Makale

ZEYNEP BİNTİ HUZEYME

ZEYNEP BİNTİ HUZEYME
Aydın Talay

Yardımlaşma ve acıma insanın en ulvî ve en vazgeçilmez özelliklerinden birisidir. Amerikan rahatlık felsefesi (pragmatizm) hemekadar ferdiyetçiliği ve sadece şahsını ve kendi rahatını düşünmeyi ön plâna getirdi ise de, bu toprakların yoğurduğu ve müslümanlığın şekil ve mânâ kazandırdığı bir ecdadın torunları olarak, kıyamet kopana dek acıma ve yardımlaşma bizim ayrılmaz bir parçamız ve en mümtaz özelliğimiz olacaktır. Zira özellikle yirmibirinci asra yaklaştığımız günümüzde kese ve kasalarının dolu olmasına, yatlarının ve emlâkinin sayısı bilinmemesine ve artık elde edeceği dünya metaı namına birşey kalmamasına rağmen, insan hâlâ mutlu değildir.
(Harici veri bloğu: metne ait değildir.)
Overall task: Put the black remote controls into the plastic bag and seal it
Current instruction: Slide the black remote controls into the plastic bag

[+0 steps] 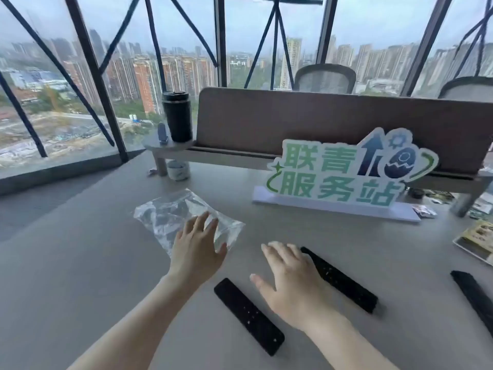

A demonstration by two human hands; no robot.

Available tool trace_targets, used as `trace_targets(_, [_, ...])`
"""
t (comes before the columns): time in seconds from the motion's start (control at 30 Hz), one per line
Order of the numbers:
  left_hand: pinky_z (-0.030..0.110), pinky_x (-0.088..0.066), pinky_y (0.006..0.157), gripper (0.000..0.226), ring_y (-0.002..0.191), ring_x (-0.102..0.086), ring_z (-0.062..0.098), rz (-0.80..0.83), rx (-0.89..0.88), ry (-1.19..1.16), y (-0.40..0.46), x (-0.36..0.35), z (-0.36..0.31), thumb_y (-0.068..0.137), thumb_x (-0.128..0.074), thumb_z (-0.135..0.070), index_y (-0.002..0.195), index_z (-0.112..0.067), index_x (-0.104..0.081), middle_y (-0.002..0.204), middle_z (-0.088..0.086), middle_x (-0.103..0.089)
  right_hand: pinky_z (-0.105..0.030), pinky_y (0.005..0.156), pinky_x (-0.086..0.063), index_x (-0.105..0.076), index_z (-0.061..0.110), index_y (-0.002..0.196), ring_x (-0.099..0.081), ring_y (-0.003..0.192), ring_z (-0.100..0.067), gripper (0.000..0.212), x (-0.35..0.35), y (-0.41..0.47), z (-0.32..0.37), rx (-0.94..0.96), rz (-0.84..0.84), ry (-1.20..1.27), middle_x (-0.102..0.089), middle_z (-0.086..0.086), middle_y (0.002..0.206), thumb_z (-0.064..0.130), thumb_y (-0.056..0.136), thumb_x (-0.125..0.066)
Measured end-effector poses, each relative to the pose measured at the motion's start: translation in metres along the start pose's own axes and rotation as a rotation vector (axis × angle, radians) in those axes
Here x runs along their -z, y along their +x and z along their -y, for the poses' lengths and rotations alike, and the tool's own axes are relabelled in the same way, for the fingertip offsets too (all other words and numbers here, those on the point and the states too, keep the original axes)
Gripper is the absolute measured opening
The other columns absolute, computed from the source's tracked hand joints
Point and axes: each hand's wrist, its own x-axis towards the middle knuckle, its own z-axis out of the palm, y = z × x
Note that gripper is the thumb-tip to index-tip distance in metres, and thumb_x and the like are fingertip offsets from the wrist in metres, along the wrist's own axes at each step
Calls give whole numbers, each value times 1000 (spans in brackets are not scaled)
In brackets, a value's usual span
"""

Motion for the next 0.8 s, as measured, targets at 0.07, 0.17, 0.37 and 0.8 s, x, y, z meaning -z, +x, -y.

Gülmesini ve ağlamasını unutmuştur. Birçoğumuzun yüzünden düşen bin parça... işte bu perişan durumda bulunan insanımıza en güzel şekil verecek, huzur ve rahatlık bahşedecek unsur, diğer insanlara uzanabilme ve onların dertlerini kendine dert edinme sanatıdır.
İslâm tarihi kendini, topluma ve başkalarına feda edecek derecede yardımlarına koşan güzide örneklerle doludur. İşte bunlardan birisi de Peygamberimizin (S.A.S.) hanımı olmasından dolayı "Mü’minlerin Annesi" haklı unvanına sahip Zey-neb Binti Huzeyme (R.A.)’dır.
Âlemlerin Sultanı Efendimizle genç yaşında evlenen Zeynep Binti Huzeyme adeta apayrı bir şahsiyet sergiliyordu: Evine ve Muhterem Efendimize düşkün ve görevlerini aksatmadan yerine getirmenin ötesinde, kendini unuturcasına fakir ve fukaraya hasretmişti. Mahalleleri araştırır, çocuk ve hanımlarla teker teker ilgilenir, elinde ve avucundakini onlarla beraber paylaşmaktan büyük haz duyardı. Başkalarının istira-hate çekildiği sıralarda, o fakir annesi durmadan onları araştırırdı. Yoksul bir manzara görmek onu tepeden tırnağa kadar sarsar ve elinde olmadan gözyaşları boşanıverirdi. Yoksulları toplar, getirir, her meseleleri ile ilgilenir, başlarını okşar, karınlarını doyurur, misafir ederdi. Hastaları dolaşmak en mutlu olduğu konular arasında idi. Bıkmak bilmeden çırpınıp didinir, onları memnun etmeye ve yüzlerinin gülmesine çalışırdı.
Zeynep Binti Huzeyme, ilk kocası Ubeyde Ibnü’l-Haris’le ilk Müslüman olanlar arasında idi. Bu yüzden işkence ve sıkıntılara da ilk göğüs geren, çilekeşlerden olma büyüklüğünü gösterdi. Gün geldi, işkenceden durulacak hal kalmayınca Medine’ye göç ettiler. Müslümanların var veya yok olma pahasına verdiği mücadele olan Bedir Savaşında Ubeyde Ibnü’l-Haris şehid olunca, hicretten otuzbir ay sonra eşsiz insan Yüce Peygamberimizle evlendi. Bu evlilikten sonra sekiz ay gibi kısa bir ömür yaşamış ise de, yaptığı ulvî yardımlaşma ve acıma hareketi onu bayraklaştırmış-tır. Çok merhametli ve iyiliksever olması, kızmadan ve darılmadan herkese bağrını açması sebebiyle ona, "Yoksulların Annesi" demek oolan (Ümmül Mesâkin) adı verilmiştir.
Bu necip annemizden bugün geride kalan, Medine’nin doğusunda duvarla çevrili, Cennetü’l-Bâkî kabristanındaki mütevazi türbesidir.